HARD-PRESSED parents are struggling to cope with soaring childcare costs during the summer holidays after Scottish councils slashed subsidies for their own schemes.

Local authority childcare fees have jumped by 22% over the past year, with an average weekly increase of £17.52 to £96.11.

The charity Daycare Trust, which costed holiday childcare, said many households also faced a lottery in finding and paying for appropriate care due to the reduction in council subsidies.

It found less than one-third of Scotland's 32 councils provide sufficient care for disabled children and just 20% had enough facilities for families in rural areas.

Around 18% of councils also reported cuts to their holiday play service budget, according to the charity.

The cost of private, voluntary and independent provision increased by a fraction (0.2%) to £101.32 in comparison, while overall costs for holiday childcare in Scotland rose by 10% to £99.58.

Anand Shukla, chief executive of Daycare Trust, said: "This year's survey illustrates the lottery parents face when it comes to not only finding, but paying for, childcare during the long school holidays. Council cuts to holiday childcare budgets are hitting families hard, with only half of local authorities ensuring that working families have the childcare they need this summer.

"As a result, many Scottish parents are struggling to find childcare during the school holidays – with families with disabled children and those living in rural areas particularly badly served."

The average cost of a week's school holiday care north of the Border jumped from £89.79 in 2011 to £99.58 this year, compared with the UK average, which rose 3% to £99.87.

The trust said in many cases childcare vouchers could be used to help ease the cost for parents, but less than one in four local authorities was aware of whether care providers would accept the vouchers.

Jacqueline Cassidy, of Children in Scotland – a national agency which deals with childcare organisations – called on the Scottish Government to take action. She said: "For many parents school holidays become less about spending time as a family than the stress of managing a patchwork arrangement of childcare that relies on the goodwill of grandparents, relatives, neighbours and friends. Nearly one-fifth of Scottish local authorities have reported cuts to their holiday play service budget.

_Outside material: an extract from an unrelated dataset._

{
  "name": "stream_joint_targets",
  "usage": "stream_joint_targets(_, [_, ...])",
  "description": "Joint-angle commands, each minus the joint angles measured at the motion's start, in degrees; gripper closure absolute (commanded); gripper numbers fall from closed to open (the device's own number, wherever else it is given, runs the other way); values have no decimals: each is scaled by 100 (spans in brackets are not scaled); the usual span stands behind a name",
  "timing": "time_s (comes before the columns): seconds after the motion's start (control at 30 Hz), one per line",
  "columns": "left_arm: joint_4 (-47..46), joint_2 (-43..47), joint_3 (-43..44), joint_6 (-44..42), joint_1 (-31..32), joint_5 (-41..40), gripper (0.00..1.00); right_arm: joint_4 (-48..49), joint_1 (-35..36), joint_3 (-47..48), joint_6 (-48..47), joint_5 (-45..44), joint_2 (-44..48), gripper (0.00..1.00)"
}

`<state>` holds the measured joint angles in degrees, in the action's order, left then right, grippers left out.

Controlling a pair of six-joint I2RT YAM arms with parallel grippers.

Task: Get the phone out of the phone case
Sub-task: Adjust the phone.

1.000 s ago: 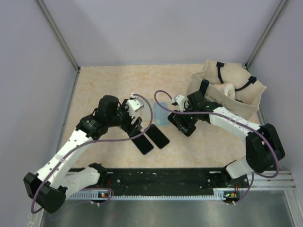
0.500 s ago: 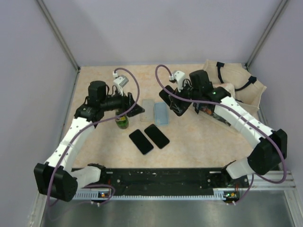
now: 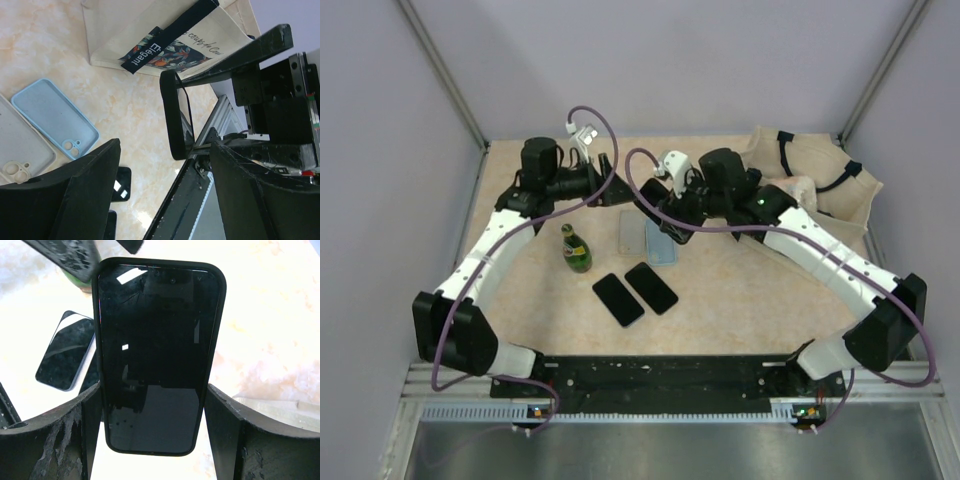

"Holiday clubs and activities can be prohibitively expensive for many families, especially those with more than one child or with a child who has a disability.

"It can be great for children to see grandparents and friends, but many families don't have a good support network close at hand. And relying on favours isn't the way to ensure all children have the best care and education experiences, while allowing their parents to work.

"Affordable, accessible and good-quality out-of-school care that extends into the holidays needs to be part of the Scottish Government's forthcoming Children and Young People's Bill, so parents and children can both enjoy the holidays."

Marion Davis, of One Parent Families Scotland, added: "From the calls to our helpline, we know parents are struggling to find childcare for their children over the summer holidays.

"We know there is especially a lack of services available for disabled children and children aged 12 and above. Parents who work outside normal hours also find it extremely difficult. Parents are also struggling with the increase in childcare costs over the summer. It's very expensive and they are being forced to pay out the equivalent of a family holiday simply to have children looked after so they can get to work.

"Affordable, high-quality childcare is crucial – parents shouldn't have to choose between giving up work or leaving their children unsupervised. ."

Councils' umbrella body the Convention of Scottish Local Authorities (Cosla) said it was not convinced the survey provided an accurate picture of childcare in Scotland, despite some information being obtained through freedom of information requests to local authorities.

Douglas Chapman, the organisation's spokesman on education, children and young people, added: "Local authorities are fully committed to providing quality childcare and supporting families where they can."

A Scottish Government spokesman said: "The Scottish Government is aware of the challenges parents can face with the cost of childcare. We are working to increase flexible, affordable, accessible childcare, including proposals to expand the flexibility of early learning and childcare. Options for outside of school term times and for support with costs are part of our ongoing consultation."